To confirm the accuracy of DTECT in quantifying precision genome editing, we compared the frequency of editing events determined by either DTECT or NGS across 62 samples derived from human cells, mouse cells, and intestinal organoids, which were modified using CRISPR-mediated HDR or base editing (Zafra et al., 2018). As shown in Figures 3C (left panel) and S5A, the frequencies of editing events obtained by DTECT and NGS were comparable (mean frequency: DTECT, 35.43%; NGS, 33.47%; r = 0.9857, n = 62), indicating that the quantification of precision genome editing by DTECT is accurate.

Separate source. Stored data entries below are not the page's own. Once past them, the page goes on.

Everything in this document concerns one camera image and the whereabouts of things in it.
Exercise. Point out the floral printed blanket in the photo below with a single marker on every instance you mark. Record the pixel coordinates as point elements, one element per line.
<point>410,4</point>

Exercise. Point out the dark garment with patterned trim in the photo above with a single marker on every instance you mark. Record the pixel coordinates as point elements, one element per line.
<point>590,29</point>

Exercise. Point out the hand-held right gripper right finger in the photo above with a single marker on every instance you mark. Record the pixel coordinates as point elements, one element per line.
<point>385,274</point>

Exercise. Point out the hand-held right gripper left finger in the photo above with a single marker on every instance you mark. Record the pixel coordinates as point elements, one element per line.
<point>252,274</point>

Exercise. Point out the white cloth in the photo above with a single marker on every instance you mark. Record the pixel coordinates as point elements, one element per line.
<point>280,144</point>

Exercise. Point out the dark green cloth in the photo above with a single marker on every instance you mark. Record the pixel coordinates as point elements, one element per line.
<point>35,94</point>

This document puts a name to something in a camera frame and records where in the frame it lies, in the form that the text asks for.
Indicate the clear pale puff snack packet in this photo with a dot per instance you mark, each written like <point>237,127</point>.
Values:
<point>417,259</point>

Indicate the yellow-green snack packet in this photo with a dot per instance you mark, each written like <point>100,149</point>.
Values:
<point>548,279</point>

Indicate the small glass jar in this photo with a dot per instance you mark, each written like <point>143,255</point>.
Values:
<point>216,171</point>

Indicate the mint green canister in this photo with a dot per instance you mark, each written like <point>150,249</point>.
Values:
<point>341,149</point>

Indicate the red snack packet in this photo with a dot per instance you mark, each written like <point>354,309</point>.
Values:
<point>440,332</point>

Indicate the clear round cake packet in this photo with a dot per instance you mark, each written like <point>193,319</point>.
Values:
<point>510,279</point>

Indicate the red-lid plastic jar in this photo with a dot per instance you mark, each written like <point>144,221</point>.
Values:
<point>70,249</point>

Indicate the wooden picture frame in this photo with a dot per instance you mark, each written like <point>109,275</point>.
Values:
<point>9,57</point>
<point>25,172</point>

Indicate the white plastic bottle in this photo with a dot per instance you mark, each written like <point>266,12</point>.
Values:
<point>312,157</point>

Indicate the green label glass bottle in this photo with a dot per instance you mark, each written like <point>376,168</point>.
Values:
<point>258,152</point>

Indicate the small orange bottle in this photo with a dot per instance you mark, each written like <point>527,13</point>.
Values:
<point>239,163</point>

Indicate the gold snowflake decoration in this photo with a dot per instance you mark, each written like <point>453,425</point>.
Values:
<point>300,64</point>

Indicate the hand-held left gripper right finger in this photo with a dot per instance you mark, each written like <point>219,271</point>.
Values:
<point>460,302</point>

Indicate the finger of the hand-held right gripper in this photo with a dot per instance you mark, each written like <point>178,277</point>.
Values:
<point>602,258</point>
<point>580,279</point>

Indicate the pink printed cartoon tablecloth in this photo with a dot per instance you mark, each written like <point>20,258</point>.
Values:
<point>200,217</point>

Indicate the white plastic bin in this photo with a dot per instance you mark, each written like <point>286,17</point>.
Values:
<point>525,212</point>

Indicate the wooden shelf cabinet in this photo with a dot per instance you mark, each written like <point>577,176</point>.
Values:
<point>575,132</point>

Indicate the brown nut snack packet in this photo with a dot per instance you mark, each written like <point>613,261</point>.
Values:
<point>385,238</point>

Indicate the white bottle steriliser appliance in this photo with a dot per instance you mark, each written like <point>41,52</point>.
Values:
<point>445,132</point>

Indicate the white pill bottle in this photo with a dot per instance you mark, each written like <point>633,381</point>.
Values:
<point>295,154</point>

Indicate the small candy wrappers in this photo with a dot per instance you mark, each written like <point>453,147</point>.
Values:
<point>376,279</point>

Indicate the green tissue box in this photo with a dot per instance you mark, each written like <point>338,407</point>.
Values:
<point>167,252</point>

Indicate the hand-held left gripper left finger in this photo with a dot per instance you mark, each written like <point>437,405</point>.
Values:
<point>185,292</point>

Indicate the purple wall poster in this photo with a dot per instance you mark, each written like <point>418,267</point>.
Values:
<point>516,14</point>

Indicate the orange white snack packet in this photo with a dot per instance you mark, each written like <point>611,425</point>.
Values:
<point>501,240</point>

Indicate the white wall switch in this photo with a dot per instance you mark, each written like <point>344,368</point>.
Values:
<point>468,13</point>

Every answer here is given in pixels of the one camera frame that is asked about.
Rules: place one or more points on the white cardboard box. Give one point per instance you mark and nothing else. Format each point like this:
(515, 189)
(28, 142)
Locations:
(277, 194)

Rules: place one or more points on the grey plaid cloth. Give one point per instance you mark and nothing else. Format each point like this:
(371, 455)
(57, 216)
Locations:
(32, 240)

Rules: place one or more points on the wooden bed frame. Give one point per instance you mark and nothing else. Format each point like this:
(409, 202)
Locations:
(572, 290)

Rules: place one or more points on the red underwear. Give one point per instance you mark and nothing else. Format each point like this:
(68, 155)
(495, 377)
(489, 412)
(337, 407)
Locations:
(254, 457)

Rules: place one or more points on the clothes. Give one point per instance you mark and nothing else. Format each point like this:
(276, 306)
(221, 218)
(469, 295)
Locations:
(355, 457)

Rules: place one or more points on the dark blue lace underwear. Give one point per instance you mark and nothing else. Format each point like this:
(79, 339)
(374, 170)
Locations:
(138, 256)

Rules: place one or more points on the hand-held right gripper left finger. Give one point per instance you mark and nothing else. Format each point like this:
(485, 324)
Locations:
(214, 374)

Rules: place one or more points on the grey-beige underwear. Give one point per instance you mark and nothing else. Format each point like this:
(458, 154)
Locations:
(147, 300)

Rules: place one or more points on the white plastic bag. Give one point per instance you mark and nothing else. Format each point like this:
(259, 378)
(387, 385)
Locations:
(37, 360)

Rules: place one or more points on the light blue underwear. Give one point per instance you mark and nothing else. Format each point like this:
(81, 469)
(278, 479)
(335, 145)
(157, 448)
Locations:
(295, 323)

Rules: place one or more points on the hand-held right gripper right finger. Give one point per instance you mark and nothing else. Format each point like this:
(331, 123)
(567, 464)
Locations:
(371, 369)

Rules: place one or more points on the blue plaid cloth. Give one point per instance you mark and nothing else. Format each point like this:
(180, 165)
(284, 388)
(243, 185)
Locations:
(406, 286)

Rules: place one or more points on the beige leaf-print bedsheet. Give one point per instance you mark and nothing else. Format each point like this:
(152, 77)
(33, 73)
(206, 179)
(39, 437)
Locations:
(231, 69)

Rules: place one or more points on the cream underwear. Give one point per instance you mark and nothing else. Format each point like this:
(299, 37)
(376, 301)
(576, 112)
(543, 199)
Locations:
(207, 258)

Similar to NGS, DTECT is also accurate in the detection of less abundant (<20% frequency) variants (mean frequency: DTECT, 5.41%; NGS, 5.06%, r = 0.843, n = 33) (Figure 3C, right panel). Altogether, these experiments demonstrate that DTECT precisely identifies and quantifies genetic variants introduced by precision genome editing in various biological systems.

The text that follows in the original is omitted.